None of the information was sugar-coated and nor was it glamourised, it was all fact based and sometimes hard to hear, but an important part of history that needs to be learned from. I knew bits from my history lesson days, but the sheer number of people who were transported to Auschwitz and died in the holocaust, was incomprehensible.
One thing that really brought it to life was some of the displays, which is just a fraction of what would have come through the gates; glasses, shoes, pots and pans, children’s toys and suitcases. The most shocking was the almost two tons of hair belonging to almost 40,000 women and children, which would have been sold and used for industrial use such as making felt.
Then there was the death wall, where the SS men shot several thousand people, mostly Polish political prisoners and members of clandestine organisations.
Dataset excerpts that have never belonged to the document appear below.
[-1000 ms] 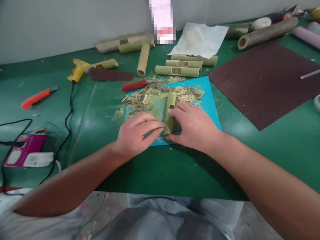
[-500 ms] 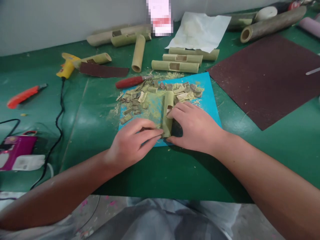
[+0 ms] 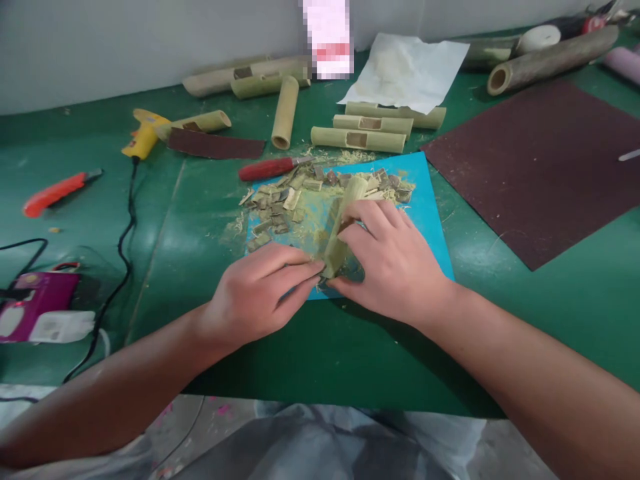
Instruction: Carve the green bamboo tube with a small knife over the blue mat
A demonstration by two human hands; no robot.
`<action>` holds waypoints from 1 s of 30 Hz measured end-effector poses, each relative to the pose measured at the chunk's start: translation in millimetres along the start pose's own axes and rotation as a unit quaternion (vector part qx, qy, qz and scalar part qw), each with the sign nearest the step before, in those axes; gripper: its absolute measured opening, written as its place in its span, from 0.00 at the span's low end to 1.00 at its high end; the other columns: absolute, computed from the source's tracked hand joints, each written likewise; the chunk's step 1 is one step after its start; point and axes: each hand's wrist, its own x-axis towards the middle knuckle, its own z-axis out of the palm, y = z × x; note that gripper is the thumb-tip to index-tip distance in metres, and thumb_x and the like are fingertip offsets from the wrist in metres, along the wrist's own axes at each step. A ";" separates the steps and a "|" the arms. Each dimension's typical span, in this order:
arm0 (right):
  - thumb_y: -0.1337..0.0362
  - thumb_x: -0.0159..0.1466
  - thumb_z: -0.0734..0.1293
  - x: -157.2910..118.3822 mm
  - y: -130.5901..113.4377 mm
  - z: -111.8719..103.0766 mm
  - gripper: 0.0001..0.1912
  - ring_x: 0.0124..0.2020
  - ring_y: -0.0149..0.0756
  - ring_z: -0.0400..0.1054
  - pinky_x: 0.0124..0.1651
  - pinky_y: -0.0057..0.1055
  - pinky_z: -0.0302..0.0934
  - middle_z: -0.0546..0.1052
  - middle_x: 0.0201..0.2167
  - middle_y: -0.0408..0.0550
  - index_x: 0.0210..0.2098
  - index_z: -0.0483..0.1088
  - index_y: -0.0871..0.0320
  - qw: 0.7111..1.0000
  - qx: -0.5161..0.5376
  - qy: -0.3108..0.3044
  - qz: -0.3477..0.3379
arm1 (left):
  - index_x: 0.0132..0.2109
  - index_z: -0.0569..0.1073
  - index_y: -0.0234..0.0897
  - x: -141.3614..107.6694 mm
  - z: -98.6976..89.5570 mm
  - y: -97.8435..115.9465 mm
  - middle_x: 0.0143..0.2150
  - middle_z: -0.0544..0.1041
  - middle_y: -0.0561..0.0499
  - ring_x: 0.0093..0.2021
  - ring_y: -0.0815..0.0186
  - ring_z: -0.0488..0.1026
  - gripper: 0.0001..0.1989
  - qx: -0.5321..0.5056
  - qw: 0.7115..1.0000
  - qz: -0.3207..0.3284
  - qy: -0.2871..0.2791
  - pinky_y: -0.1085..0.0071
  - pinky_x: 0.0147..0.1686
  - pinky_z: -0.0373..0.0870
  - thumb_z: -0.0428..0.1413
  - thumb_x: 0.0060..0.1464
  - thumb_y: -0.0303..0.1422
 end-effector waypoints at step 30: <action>0.57 0.61 0.71 -18.8 -13.2 9.9 0.13 0.64 0.58 0.65 0.57 0.57 0.67 0.73 0.58 0.63 0.43 0.69 0.54 0.996 -0.013 0.008 0.092 | 0.50 0.77 0.35 -1.8 6.2 0.0 0.42 0.81 0.46 0.41 0.65 0.78 0.12 -0.042 0.997 -0.008 -0.059 0.68 0.42 0.78 0.49 0.70 0.28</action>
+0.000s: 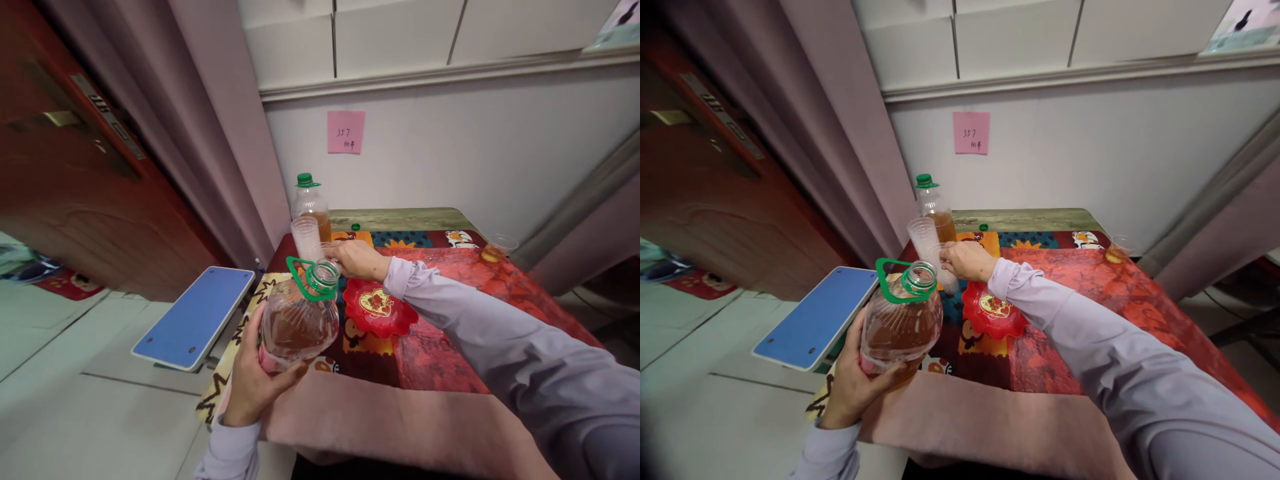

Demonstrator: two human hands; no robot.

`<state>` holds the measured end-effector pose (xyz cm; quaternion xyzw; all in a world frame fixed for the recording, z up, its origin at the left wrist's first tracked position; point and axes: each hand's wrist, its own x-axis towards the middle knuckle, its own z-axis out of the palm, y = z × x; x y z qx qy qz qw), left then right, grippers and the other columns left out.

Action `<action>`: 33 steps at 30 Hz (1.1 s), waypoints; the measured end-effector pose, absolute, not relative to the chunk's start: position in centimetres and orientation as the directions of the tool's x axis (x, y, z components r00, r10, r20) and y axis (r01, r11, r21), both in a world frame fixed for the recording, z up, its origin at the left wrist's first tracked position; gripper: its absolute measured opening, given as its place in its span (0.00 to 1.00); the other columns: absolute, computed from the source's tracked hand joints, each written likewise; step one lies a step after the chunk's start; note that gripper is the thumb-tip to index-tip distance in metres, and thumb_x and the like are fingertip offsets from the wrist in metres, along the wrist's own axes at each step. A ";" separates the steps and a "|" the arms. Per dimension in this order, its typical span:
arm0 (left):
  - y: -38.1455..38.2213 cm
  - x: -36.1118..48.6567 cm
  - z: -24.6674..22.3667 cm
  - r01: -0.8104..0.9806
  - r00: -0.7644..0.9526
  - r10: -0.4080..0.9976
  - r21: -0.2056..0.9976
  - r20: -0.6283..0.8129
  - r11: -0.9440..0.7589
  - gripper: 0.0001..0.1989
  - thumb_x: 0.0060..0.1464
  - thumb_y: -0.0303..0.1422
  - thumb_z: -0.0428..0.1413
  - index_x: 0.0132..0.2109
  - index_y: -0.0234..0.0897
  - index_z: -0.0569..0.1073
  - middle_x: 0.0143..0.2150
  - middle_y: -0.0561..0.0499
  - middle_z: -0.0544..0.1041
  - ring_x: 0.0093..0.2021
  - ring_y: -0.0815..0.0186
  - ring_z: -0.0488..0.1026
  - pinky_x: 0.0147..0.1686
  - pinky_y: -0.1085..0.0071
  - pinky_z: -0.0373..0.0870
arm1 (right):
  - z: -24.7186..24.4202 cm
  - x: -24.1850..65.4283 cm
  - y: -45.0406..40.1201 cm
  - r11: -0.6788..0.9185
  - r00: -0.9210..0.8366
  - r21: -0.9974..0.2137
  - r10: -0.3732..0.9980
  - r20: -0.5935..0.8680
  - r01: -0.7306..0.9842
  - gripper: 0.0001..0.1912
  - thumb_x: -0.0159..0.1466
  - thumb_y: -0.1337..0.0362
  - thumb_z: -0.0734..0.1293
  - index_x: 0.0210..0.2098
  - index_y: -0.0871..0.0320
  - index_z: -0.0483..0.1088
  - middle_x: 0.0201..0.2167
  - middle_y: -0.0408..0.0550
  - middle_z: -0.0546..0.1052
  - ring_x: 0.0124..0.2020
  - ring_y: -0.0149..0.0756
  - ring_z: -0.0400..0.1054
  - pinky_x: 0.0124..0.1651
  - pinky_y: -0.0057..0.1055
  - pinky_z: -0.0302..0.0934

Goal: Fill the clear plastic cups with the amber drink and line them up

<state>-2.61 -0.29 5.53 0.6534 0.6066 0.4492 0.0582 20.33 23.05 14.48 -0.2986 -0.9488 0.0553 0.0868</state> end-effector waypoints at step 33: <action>-0.4 -2.6 5.7 0.737 -0.150 0.845 0.628 0.513 -0.250 0.54 0.53 0.50 0.72 0.79 0.42 0.58 0.75 0.31 0.69 0.73 0.36 0.68 0.70 0.38 0.66 | 13.3 20.9 25.2 0.792 -0.752 -0.275 0.606 0.259 0.545 0.06 0.73 0.71 0.68 0.40 0.60 0.79 0.41 0.53 0.83 0.42 0.39 0.74 0.46 0.32 0.58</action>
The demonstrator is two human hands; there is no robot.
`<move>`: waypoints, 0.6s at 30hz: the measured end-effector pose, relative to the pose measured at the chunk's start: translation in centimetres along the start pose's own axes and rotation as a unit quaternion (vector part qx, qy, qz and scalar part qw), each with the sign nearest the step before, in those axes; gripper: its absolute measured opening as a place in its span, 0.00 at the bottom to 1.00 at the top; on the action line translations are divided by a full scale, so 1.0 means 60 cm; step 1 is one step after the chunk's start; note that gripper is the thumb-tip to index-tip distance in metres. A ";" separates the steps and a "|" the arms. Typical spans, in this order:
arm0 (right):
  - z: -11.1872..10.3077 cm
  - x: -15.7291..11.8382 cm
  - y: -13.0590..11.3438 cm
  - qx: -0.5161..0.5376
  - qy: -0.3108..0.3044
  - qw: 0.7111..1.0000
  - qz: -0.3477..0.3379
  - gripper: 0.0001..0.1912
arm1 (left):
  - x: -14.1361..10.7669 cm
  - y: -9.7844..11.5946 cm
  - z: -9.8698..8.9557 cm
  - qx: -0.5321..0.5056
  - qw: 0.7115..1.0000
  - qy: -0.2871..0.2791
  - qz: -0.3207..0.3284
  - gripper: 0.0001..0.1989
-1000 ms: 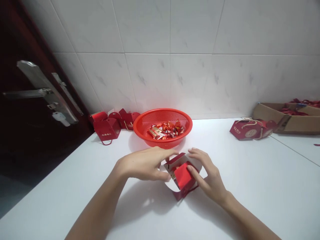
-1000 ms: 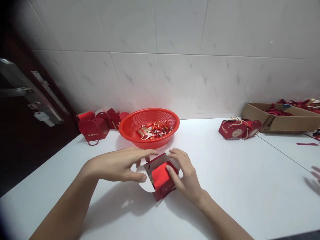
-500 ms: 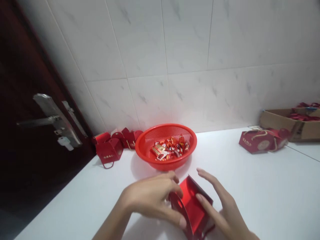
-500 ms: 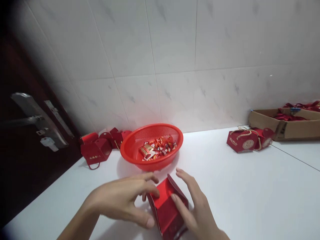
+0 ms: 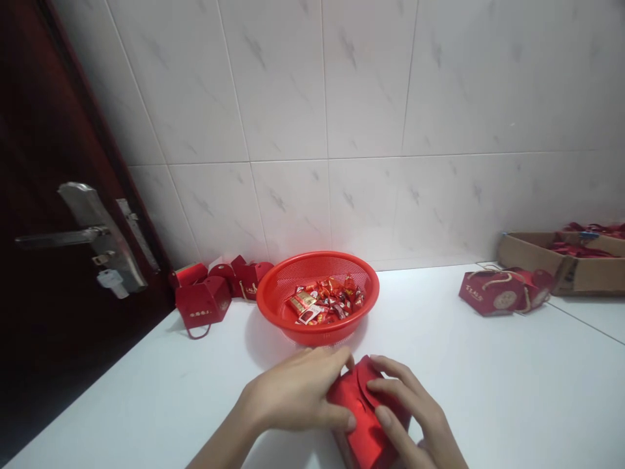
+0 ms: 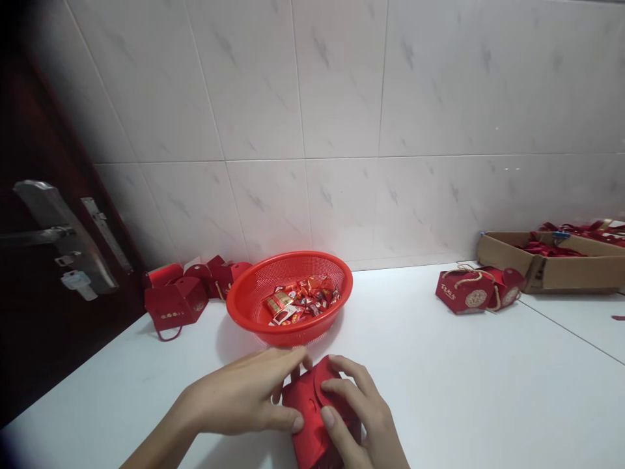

Possibly the most shocking thing we learned was that the wife and family of Rudolph Hoess who ran the camp, lived in a villa behind a large gate, just a few hundred yards from the gas chamber, but apparently never knew what was going on inside the camp. The gas chamber itself looks like a grassy hill, with only a doorway and a chimney giving away the concrete bunker underneath.
Having a guide was great for understanding the horror of the place, but did come with its issues. If we hovered at a certain point to read the signs or look at the displays and he moved on, we lost radio contact, or the contact broke up, so we couldn’t understand what he was saying.
The other issue we had is that we wanted to explore some of the other buildings that had displays, but as a guided tour, we were obviously on a stricter time scale, so we moved on quite quickly.
With the 90 minute tour of Auschwitz I complete, we then jumped on the bus for the short 5 minute transfer to Birkenau.
Auschwitz II – Birkenau
Auschwitz-Birkenau was the largest of the more than 40 camps and sub-camps that made up the Auschwitz complex and about 90% of the victims of Auschwitz Concentration Camp died there.
Birkenau is huge and although much of it was destroyed by the retreating German forces, you can still see the guard towers, chimney’s and foundations of the brick buildings as well as the railway line that would have brought the prisoners in.
We saw how they would have arrived, crammed into a wooden carriage and where they were selected to work, or to be sent to their death, either by turning left or right.
At the end of the railway lines are the remains of two gas chambers, which many of the prisoners were lead to believe were factories when they initially arrived.
The Birkenau tour has the same tour guide as Auschwitz, but is shorter in length at approximately 60 minutes. There are some brick buildings still standing and available to view. You can really see that the standards of living were far worse here than of the original camp.
The block we visited was a women’s block and we learned how five women would share each wooden bunk, with each woman expected to live on warm water and possibly even a very weak soup made from rotten beetroot.
It was then a quiet, reflective walk back to the car park and our waiting coach.
A visit to Auschwitz – Birkenau is a must do if you are visiting Krakow. I have read the history books, watched the films (The Boy in the Striped Pajamas is a must), but seeing it in real life made me understand the sheer horror of the place.
Those who do not learn from history are doomed to repeat it.